Victoria's Secret does it again: When racism meets fashion

Tuesday, September 25, 2012

From the website: "Your ticket to an exotic adventure: 
a sexy mesh teddy with flirty cutouts and Eastern-inspired
florals. Sexy little fantasies, there's one for every sexy you.
This piece by Forward Together staffer Nina Jacinto ran on Racialicious on September 6th.  We just heard from Yahoo that Victoria's Secret pulled the piece pictured here.

Here is a brief response from Nina:

It looks like Victoria's Secret has taken a step in the right direction - there's no trace of the "sexy geisha" outfit on their website, which is great. I imagine there were a number of factors that went into that decision. Especially because their "Cherry Blossoms" page still exists and still contains language such as "indulge in touches of eastern delight" - the clothing itself may not be as overtly distasteful as the geisha piece, but the language is still troublesome. Surely there must be another way to advertise these particular items in a way that doesn't exoticize Asian women and capitalize on Orientalist imagery.

The majority of people who have submitted to Huffington Post's piece say the "Go East" line was "no big deal". In the grand scheme of things, it may not be. After all, Victoria's Secret has problems that go deeper than their advertising, including previous allegations of using child and prison labor. But in the context of fashion, it's important that companies like Victoria's Secret know that capitalizing on a stereotype and on a culture is tasteless and offensive. The messaging we insert in our culture shapes people's attitudes - so questioning clothing like this is important. We can only hope that this is the start of a new standard of advertising, in which we don't depend on racist narratives to push product.

Victoria's Secret does it again: When racism meets fashion

by Nina Jacinto

In case you missed it, Victoria's Secret recently launched a new lingerie collection. Entitled "Go East," it's the kind of overt racism masked behind claims of inspired fashion and exploring sexual fantasy that makes my skin crawl.

The collection varies in its level of exoticism. The "Sexy Little Geisha" is a perversion of its reference, featuring a sultry white model donned in lingerie, chopsticks in her hair, fan in her hand. Other items in the collection include red sleepwear and nightgowns with cherry blossoms.
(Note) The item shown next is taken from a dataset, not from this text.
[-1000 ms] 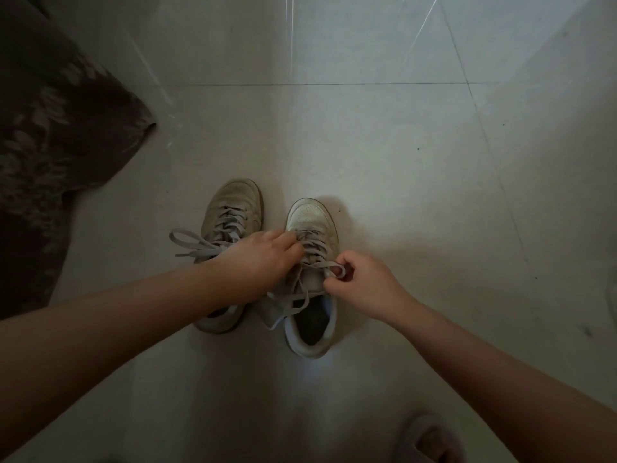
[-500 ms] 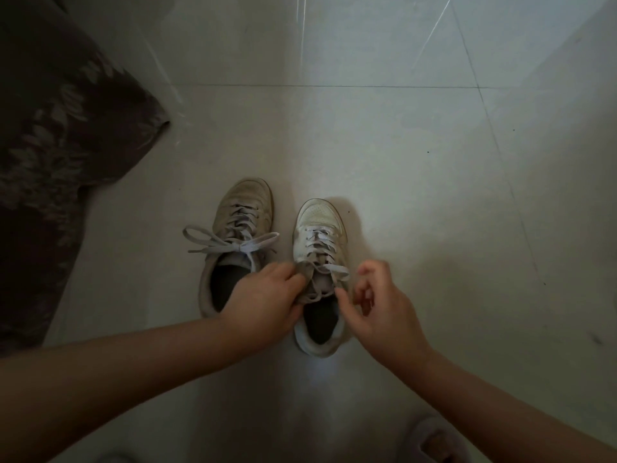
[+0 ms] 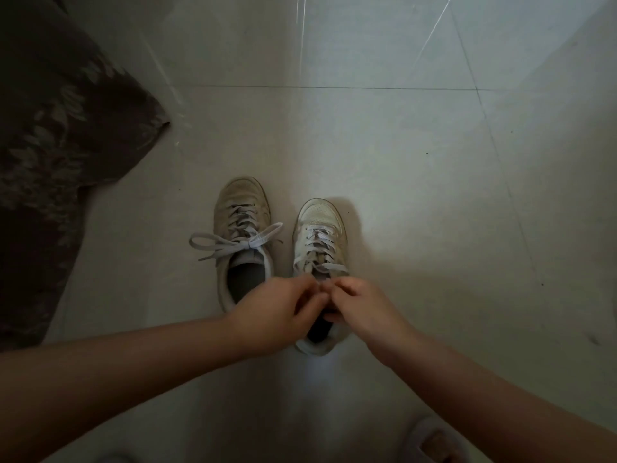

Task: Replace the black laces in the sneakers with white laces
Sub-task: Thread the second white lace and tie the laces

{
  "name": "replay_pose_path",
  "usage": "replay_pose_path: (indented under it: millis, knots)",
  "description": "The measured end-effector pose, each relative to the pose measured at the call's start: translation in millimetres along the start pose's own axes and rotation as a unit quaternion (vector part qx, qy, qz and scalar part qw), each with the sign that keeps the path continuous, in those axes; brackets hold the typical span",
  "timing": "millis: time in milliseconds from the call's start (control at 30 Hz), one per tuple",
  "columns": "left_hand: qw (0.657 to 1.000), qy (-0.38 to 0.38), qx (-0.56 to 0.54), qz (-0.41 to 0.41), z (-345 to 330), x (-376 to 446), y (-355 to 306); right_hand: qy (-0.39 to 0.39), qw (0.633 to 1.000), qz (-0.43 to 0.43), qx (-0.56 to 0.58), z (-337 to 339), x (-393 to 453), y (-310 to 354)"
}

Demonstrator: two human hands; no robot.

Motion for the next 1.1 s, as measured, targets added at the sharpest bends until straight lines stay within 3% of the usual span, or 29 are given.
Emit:
replay_pose_path:
  millis: [67,233,367,567,700,767,800,833,867,900,933,1000,1033,1100]
  knots:
    - [0.997,-0.028,0.021,0.073,7.2,1.6,18.1,-0.017,0.998,0.034,-0.053,3.2,0.5,4.9]
    - [0.981,0.021,0.135,0.137,-1.5,13.0,27.4,0.01,0.977,0.103,-0.184,3.4,-4.1,25.3]
    - [0.978,-0.022,0.098,0.181,5.4,26.6,36.1,0.108,0.968,0.143,-0.178,-13.0,-15.2,35.6]
    - [0.974,-0.025,0.147,0.168,7.6,29.4,34.5,0.179,0.972,0.122,-0.092,-11.0,-22.8,42.0]
    - [0.981,-0.049,0.136,0.132,9.5,30.3,24.7,0.112,0.968,0.149,-0.168,-3.0,-14.1,49.8]
    - [0.988,-0.044,0.036,0.141,8.4,29.9,20.9,0.081,0.978,0.131,-0.143,6.2,-10.6,55.1]
    - [0.978,-0.015,-0.105,0.182,4.8,30.0,22.7,0.082,0.979,0.131,-0.136,7.9,-11.3,59.5]
    - [0.926,0.026,-0.291,0.241,-3.5,29.4,20.8,0.089,0.976,0.139,-0.144,7.9,-13.4,65.2]
    - [0.842,0.073,-0.443,0.299,-13.4,27.5,14.5,0.097,0.969,0.153,-0.168,6.8,-16.6,71.7]
    - [0.771,0.121,-0.526,0.339,-19.9,25.7,7.8,0.103,0.958,0.169,-0.209,5.1,-20.4,78.5]
    - [0.742,0.161,-0.549,0.35,-20.6,26.1,2.2,0.103,0.941,0.187,-0.263,5.0,-24.2,84.6]
    - [0.774,0.185,-0.506,0.332,-8.8,31.4,-0.2,0.08,0.901,0.21,-0.372,13.6,-27.4,95.2]
    - [0.806,0.158,-0.472,0.32,3.9,35.4,4.7,0.054,0.883,0.221,-0.41,23.0,-27.8,101.7]
    - [0.901,0.078,-0.319,0.284,38.9,42.6,21.3,-0.003,0.879,0.23,-0.418,48.6,-26.8,115.2]
Point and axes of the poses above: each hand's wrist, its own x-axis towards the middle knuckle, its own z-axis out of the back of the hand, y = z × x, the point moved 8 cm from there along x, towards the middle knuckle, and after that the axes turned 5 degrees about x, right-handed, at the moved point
I may have glossed over some of these pieces entirely, except the catalog descriptions had me reeling. "Indulge in touches of Eastern delight." Translation - Buying these clothes can help you experience the Exotic East and all the sexual fantasies that come along with it, without all the messy racial politics!

When someone creates a collection like this, making inauthentic references to "Eastern culture" (whatever that means) with hints of red or a fan accessory or floral designs, it reinforces a narrative that says that all Asian cultures are exotic, far-away but easy to access. It's a narrative that says the culture can be completely stripped of its realness in order to fulfill our fantasies of a non-threatening, mysterious East.

But when a company takes it one step further by developing a story about how the clothes can offer a sort of escape using explicit sexualized and exploitive language, it takes the whole thing to another level. It's a troubling attempt to sidestep authentic representation and humanization of a culture, and opt instead for racialized fetishizing.

It's telling that none of the models wearing the "Go East" collection appear to be Asian. Perhaps this is a way for the company to distance itself from accusations of racism, given the backlash of previous campaigns such as "Wild Thing," a fashion show segment in which black models wore "tribal" body paint and African-themed wraps. The lack of Asian faces here simply exposes the deep-rooted nature of the Orientalist narrative, one that trades real humanness for access to culture. Besides, it can only feel sexy and exotic if it's on an "American" body - without the feeling of accessing something foreign or forbidden, there can be no fantasy.

I'm not trying to deny that people have their own unique sexual desires and sources of pleasure. But like all things, sex and sexuality don't live in a bubble. They intersect with our historical and cultural contexts. Donning a "sexy Geisha" outfit to get the ball rolling in the bedroom remains offensive because it confirms a paradigm in which Asian people and their culture can be modified and sexualized and appropriated for the benefit of the West. This particular kind of racism has existed for a long time, and we're far from moving beyond it.